Stood up identical edge sites from code — every store comes up the same way, every time.

Automation Engineer·2025 – Present

  • Ansible
  • AWX
  • GitOps
  • ACR / NVCR
  • Image pre-pull
  • Secrets mgmt
Git source of truthvars + codeAWX / Ansiblesingle-touchEdge fleettemplated per-storeACR / NVCR mirrorair-gapped images
One source of truth → AWX/Ansible → identical edge nodes, even air-gapped

Problem

A fleet only behaves like a fleet if every node is built the same way. Hand-configuring GPU drivers, CNI, image caches and secrets per site is slow, error-prone, and impossible to audit — and at the edge, half the sites can’t reach the internet when you need them to.

Constraints

  • Repeatability over cleverness — the same playbook must produce the same node anywhere.
  • Air-gapped reality — disconnected edge sites still have to build from local images.
  • No secrets in code — credentials delivered at deploy time, never committed.

Design

Ansible playbooks, orchestrated by AWX and wired through a single source-of-truth pipeline, own the whole node build: GPU operator install, templated network attachments, container image pre-pull, and secrets injected from a managed store. Company- and site-specific variables are layered on top of a shared base so one playbook set serves the whole fleet.

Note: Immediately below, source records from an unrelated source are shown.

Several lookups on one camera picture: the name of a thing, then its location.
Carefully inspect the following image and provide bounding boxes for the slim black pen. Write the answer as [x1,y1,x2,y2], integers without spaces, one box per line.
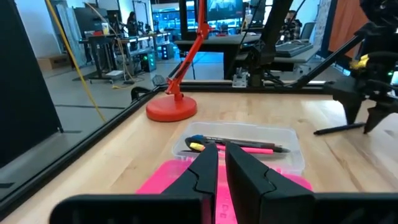
[313,122,367,136]

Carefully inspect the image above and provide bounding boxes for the cardboard box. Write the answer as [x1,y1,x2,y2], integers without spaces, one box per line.
[37,54,72,72]

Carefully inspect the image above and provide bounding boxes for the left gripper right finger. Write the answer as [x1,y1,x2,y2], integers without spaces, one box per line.
[224,141,315,224]

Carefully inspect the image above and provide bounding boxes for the black handled scissors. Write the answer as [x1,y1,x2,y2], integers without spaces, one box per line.
[180,136,219,154]

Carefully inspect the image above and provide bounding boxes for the person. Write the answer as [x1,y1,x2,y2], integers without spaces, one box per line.
[125,11,140,37]
[279,9,303,42]

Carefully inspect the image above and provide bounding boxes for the black upright frame post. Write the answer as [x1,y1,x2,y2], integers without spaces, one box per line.
[248,0,295,89]

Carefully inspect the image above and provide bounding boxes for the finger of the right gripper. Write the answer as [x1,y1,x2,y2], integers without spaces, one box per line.
[341,98,367,126]
[363,103,398,135]

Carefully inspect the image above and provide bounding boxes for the large display screen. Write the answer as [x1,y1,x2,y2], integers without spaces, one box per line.
[206,0,245,22]

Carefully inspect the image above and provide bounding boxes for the black diagonal frame strut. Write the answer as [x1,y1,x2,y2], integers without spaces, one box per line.
[291,25,374,90]

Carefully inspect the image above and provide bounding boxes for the red lamp stand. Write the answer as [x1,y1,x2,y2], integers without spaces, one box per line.
[145,0,213,123]

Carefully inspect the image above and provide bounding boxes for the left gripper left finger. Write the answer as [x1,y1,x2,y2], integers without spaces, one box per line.
[160,142,219,224]

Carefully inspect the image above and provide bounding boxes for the grey office chair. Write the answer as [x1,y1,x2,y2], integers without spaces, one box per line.
[299,21,317,42]

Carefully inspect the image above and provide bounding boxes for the pink plastic box lid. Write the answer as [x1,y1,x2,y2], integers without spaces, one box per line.
[136,158,313,224]

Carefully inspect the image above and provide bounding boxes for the yellow cable tag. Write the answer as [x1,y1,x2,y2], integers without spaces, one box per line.
[349,54,370,71]

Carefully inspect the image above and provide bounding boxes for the computer tower green lights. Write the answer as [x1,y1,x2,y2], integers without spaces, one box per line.
[140,52,157,73]

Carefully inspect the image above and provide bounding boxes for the silver metal bracket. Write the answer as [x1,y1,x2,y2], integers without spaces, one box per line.
[231,68,250,89]

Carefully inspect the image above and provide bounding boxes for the pink pencil yellow eraser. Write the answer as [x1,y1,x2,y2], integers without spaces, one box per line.
[188,142,275,156]

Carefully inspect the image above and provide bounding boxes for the black office desk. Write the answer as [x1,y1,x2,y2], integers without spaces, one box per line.
[173,32,262,81]

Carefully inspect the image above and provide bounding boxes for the yellow hanging cable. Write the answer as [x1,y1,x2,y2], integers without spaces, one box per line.
[44,0,108,123]

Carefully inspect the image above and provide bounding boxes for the clear plastic supply box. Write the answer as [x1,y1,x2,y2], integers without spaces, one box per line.
[171,121,306,177]

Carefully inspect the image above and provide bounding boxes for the orange wall panel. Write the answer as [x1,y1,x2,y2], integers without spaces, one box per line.
[327,0,370,59]

For disconnected sites, air-gapped registry workflows mirror images across Azure Container Registry and NVCR and pre-stage them locally, so a build never depends on a live internet path at the moment it matters.

Security & reliability decisions

  • Secrets management at deploy time — nothing sensitive in git.
  • Pre-staged, mirrored images — supply chain stays available and pinned, even offline.
  • AWX job-level reporting — every run is visible and auditable.

Outcome

New edge sites are provisioned from code with consistent results, manual build steps are removed wherever logic allows, and the whole fleet is reproducible — an IaC-first build instead of a runbook.

Future improvements

Tighten the loop from commit to provisioned site, and fold image-mirror freshness into the same pipeline so air-gapped caches are never silently stale.